**PROMPT:** The records below are to be transcribed exactly, with the pictures removed.
_ _ _ _ _ _ _
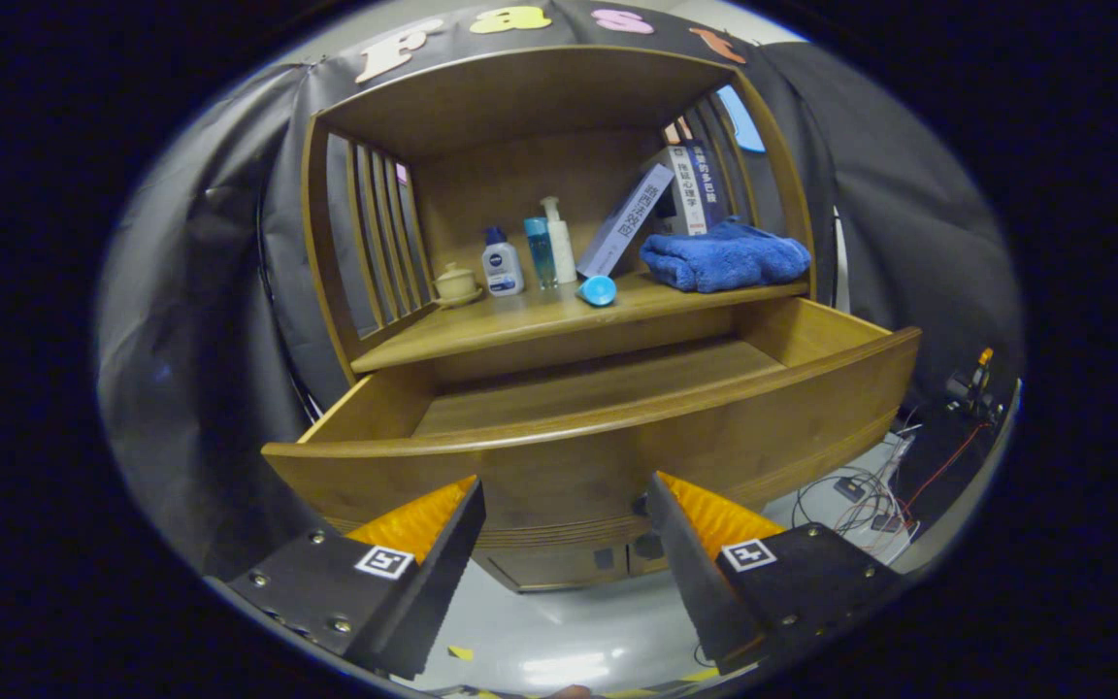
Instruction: Pull open the drawer, take out the items inside it, and place them on the countertop above the cabinet.
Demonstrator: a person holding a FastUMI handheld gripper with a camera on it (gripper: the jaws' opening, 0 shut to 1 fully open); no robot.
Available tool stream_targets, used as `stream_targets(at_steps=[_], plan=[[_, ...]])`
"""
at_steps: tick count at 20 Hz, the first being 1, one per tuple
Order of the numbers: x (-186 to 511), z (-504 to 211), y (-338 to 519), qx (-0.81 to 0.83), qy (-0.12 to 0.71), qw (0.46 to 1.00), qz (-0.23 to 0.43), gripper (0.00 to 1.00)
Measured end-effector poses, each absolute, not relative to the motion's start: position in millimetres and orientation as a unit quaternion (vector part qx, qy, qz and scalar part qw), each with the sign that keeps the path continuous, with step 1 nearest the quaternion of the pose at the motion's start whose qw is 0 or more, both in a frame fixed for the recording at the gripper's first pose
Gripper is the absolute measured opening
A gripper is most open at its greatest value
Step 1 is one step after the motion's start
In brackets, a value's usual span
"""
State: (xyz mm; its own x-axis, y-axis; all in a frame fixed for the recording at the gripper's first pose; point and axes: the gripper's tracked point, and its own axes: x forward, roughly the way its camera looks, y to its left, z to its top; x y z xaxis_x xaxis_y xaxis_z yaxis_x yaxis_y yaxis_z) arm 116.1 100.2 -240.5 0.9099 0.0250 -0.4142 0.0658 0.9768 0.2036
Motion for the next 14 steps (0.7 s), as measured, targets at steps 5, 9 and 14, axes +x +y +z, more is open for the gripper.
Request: stream_targets(at_steps=[5, 9, 14], plan=[[118.0, -245.5, 101.3, 0.107, 0.216, 0.970, 0.006, 0.99], [124.5, -238.0, 99.5, 0.102, 0.200, 0.975, 0.003, 0.99], [136.0, -240.8, 97.7, 0.100, 0.203, 0.974, 0.010, 0.99]])
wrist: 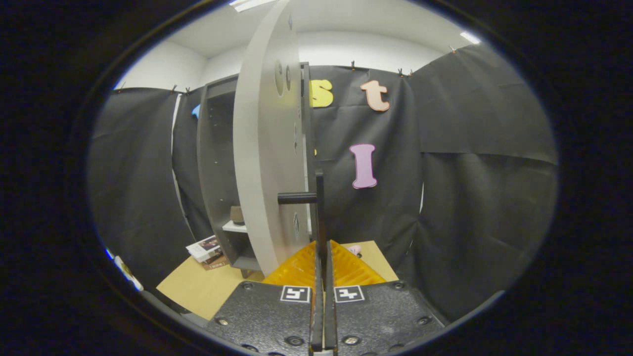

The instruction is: Open the shoe cabinet door, grab the shoes and put them into the shoe cabinet, then close the shoe cabinet door.

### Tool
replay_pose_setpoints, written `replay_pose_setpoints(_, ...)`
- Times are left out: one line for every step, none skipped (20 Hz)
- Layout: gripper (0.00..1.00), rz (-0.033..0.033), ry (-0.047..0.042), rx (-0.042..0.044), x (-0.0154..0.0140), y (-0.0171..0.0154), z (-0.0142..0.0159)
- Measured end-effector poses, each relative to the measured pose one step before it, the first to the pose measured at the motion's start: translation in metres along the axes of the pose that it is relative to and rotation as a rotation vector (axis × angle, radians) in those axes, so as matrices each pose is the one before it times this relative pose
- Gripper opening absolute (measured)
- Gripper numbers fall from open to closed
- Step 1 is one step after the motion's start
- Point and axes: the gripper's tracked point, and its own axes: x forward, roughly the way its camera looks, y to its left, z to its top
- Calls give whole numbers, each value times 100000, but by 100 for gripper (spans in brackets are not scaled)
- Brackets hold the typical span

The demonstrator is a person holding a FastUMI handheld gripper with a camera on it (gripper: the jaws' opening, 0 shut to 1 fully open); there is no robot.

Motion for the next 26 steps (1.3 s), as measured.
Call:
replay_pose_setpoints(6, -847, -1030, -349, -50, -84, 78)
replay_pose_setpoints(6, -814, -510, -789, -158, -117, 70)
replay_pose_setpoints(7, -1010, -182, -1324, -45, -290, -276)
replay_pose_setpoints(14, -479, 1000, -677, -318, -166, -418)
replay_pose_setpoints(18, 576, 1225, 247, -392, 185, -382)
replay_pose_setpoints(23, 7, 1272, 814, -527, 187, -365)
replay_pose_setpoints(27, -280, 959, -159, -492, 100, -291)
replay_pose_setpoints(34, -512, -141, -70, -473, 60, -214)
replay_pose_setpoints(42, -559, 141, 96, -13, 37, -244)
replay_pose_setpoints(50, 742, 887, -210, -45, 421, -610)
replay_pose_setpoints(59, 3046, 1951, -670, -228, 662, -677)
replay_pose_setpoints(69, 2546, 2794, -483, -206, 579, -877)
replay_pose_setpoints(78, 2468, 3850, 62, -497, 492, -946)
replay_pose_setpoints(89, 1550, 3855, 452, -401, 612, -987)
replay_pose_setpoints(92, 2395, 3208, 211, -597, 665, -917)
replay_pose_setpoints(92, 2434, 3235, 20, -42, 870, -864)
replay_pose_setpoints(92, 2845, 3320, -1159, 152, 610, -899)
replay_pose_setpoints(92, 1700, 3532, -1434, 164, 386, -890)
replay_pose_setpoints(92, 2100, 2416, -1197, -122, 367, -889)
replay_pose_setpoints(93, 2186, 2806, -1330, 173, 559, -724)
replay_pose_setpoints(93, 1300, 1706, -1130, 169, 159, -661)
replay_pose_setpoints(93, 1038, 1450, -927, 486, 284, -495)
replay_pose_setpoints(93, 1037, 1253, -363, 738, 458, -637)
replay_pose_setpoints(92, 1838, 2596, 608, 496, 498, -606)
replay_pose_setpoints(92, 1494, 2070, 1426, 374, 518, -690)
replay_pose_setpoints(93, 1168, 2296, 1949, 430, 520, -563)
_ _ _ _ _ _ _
**SOLUTION BELOW:**
Instruction: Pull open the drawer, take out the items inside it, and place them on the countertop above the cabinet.
Demonstrator: a person holding a FastUMI handheld gripper with a camera on it (gripper: the jaws' opening, 0 shut to 1 fully open); no robot.
Available tool stream_targets, used as `stream_targets(at_steps=[_], plan=[[_, ...]])`
"""
at_steps: tick count at 20 Hz, the first being 1, one per tuple
Order of the numbers: x (-186 to 511), z (-504 to 211), y (-338 to 519), qx (-0.81 to 0.83), qy (-0.12 to 0.71), qw (0.46 to 1.00), qz (-0.23 to 0.43), gripper (0.00 to 1.00)
Measured end-effector poses, each absolute, not relative to the motion's start: position in millimetres and orientation as a unit quaternion (vector part qx, qy, qz and scalar part qw), each with the sign that keeps the path continuous, with step 1 nearest the quaternion of the pose at the motion's start whose qw is 0 or more, both in a frame fixed for the recording at the gripper's first pose
Gripper is the absolute measured opening
A gripper is most open at its greatest value
Step 1 is one step after the motion's start
In brackets, a value's usual span
"""
State: (xyz mm; its own x-axis, y-axis; all in a frame fixed for the recording at the gripper's first pose; point and axes: the gripper's tracked point, and its own axes: x forward, roughly the way its camera looks, y to its left, z to its top; x y z xaxis_x xaxis_y xaxis_z yaxis_x yaxis_y yaxis_z) arm 116.1 100.2 -240.5 0.9099 0.0250 -0.4142 0.0658 0.9768 0.2036
Motion for the next 14 steps (0.7 s), as measured, targets at steps 5, 9 and 14, axes +x +y +z, more is open for the gripper.
Request: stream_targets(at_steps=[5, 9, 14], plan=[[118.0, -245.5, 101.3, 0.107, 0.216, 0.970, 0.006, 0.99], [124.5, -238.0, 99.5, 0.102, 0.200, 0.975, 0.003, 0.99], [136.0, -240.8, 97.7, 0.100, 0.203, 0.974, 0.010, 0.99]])
wrist: 

The instruction is: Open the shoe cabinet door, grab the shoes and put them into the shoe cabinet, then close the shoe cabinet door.

### Tool
replay_pose_setpoints, written `replay_pose_setpoints(_, ...)`
- Times are left out: one line for every step, none skipped (20 Hz)
- Layout: gripper (0.00..1.00), rz (-0.033..0.033), ry (-0.047..0.042), rx (-0.042..0.044), x (-0.0154..0.0140), y (-0.0171..0.0154), z (-0.0142..0.0159)
- Measured end-effector poses, each relative to the measured pose one step before it, the first to the pose measured at the motion's start: translation in metres along the axes of the pose that it is relative to and rotation as a rotation vector (axis × angle, radians) in those axes, so as matrices each pose is the one before it times this relative pose
- Gripper opening absolute (measured)
- Gripper numbers fall from open to closed
- Step 1 is one step after the motion's start
- Point and axes: the gripper's tracked point, and its own axes: x forward, roughly the way its camera looks, y to its left, z to its top
- Calls give whole numbers, each value times 100000, but by 100 for gripper (spans in brackets are not scaled)
- Brackets hold the typical span

The demonstrator is a person holding a FastUMI handheld gripper with a camera on it (gripper: the jaws' opening, 0 shut to 1 fully open); there is no robot.

Motion for the next 26 steps (1.3 s), as measured.
Call:
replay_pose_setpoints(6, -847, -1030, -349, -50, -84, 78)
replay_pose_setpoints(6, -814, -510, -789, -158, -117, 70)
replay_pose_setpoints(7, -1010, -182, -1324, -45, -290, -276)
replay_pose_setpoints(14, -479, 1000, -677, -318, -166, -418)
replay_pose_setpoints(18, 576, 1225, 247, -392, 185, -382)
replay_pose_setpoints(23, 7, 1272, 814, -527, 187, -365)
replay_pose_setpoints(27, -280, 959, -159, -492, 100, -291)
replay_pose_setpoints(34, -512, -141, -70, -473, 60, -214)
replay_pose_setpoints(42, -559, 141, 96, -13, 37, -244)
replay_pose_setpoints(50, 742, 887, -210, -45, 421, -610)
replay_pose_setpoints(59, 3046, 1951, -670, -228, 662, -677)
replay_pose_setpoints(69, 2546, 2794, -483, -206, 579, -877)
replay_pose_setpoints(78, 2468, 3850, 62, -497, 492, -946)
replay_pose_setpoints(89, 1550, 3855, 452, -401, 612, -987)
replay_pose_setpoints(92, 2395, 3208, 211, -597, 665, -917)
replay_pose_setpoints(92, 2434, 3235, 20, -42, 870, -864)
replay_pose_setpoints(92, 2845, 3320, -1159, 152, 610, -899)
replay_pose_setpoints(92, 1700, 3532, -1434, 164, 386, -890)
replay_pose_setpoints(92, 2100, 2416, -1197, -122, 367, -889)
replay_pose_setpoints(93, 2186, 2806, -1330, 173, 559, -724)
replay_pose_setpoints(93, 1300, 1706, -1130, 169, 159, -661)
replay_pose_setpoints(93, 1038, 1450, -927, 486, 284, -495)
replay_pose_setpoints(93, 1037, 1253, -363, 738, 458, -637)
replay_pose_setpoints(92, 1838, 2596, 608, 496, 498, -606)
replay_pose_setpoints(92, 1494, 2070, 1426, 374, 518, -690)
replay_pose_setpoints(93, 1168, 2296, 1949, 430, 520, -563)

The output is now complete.